# [WHAT YOU NEED TO DO]
Count the lines in the data below that include the word "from", then state the total and nothing besides.

# [PROVIDED RECORDS]
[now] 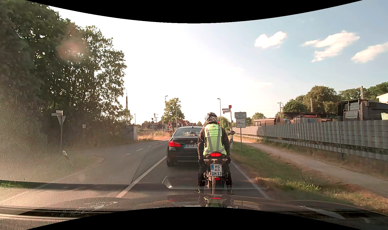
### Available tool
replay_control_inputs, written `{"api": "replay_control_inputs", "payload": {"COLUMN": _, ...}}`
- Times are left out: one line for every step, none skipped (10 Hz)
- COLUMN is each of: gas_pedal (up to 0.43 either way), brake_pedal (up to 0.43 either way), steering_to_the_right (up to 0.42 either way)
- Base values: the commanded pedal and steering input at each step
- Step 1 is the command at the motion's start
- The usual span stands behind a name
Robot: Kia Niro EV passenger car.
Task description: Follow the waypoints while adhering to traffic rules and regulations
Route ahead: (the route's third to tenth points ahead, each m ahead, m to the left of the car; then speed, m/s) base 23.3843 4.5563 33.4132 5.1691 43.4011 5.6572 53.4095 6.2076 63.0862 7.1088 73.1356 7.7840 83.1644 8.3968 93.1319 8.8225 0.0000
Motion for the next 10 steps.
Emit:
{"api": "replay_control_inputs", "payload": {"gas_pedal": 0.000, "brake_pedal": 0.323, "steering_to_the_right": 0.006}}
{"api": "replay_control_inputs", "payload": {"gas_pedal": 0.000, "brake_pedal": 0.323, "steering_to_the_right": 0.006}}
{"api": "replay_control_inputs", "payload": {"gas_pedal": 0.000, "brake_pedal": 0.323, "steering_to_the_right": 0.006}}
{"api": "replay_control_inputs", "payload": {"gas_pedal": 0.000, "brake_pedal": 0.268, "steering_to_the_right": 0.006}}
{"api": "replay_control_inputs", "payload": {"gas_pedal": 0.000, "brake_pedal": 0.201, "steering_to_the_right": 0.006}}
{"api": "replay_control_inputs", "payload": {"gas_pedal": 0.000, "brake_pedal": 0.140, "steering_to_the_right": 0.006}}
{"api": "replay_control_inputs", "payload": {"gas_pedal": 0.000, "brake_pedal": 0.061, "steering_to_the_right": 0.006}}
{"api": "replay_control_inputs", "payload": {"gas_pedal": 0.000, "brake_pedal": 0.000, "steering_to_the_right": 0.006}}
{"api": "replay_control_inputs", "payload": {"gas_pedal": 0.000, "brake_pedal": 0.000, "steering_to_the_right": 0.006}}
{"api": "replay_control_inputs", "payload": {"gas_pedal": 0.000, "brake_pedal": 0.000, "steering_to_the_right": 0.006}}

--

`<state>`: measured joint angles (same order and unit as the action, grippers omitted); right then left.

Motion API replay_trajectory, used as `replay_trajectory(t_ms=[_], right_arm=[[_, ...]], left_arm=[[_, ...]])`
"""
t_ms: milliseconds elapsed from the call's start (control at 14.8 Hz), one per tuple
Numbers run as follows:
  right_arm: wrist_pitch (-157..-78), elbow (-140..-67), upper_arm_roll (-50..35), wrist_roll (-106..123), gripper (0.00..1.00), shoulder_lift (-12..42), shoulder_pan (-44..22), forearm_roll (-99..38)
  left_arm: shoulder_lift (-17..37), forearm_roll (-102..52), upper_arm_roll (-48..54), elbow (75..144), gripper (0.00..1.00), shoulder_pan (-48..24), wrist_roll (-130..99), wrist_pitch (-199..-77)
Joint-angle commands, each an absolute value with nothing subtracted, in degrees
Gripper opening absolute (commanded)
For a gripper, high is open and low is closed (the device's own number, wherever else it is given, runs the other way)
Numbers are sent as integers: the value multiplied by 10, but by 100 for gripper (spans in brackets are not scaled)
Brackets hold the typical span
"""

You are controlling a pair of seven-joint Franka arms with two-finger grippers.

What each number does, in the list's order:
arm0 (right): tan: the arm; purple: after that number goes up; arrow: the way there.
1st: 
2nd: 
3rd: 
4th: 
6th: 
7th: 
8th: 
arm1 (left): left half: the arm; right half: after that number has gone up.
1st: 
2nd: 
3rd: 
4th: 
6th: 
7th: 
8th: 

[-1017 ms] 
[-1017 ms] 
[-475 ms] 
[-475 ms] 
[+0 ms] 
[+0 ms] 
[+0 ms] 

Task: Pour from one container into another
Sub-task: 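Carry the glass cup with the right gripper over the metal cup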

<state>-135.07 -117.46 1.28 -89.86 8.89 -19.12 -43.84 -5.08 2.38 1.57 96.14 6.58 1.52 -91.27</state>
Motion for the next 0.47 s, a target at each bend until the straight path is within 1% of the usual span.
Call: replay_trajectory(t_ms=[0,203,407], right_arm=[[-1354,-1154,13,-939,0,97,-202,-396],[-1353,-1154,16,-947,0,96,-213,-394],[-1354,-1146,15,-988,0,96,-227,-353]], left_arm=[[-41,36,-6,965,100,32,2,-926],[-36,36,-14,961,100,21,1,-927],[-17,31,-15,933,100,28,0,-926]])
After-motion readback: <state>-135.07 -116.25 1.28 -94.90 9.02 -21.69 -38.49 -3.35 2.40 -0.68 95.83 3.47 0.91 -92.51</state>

# [REPLY TO THE TASK]
2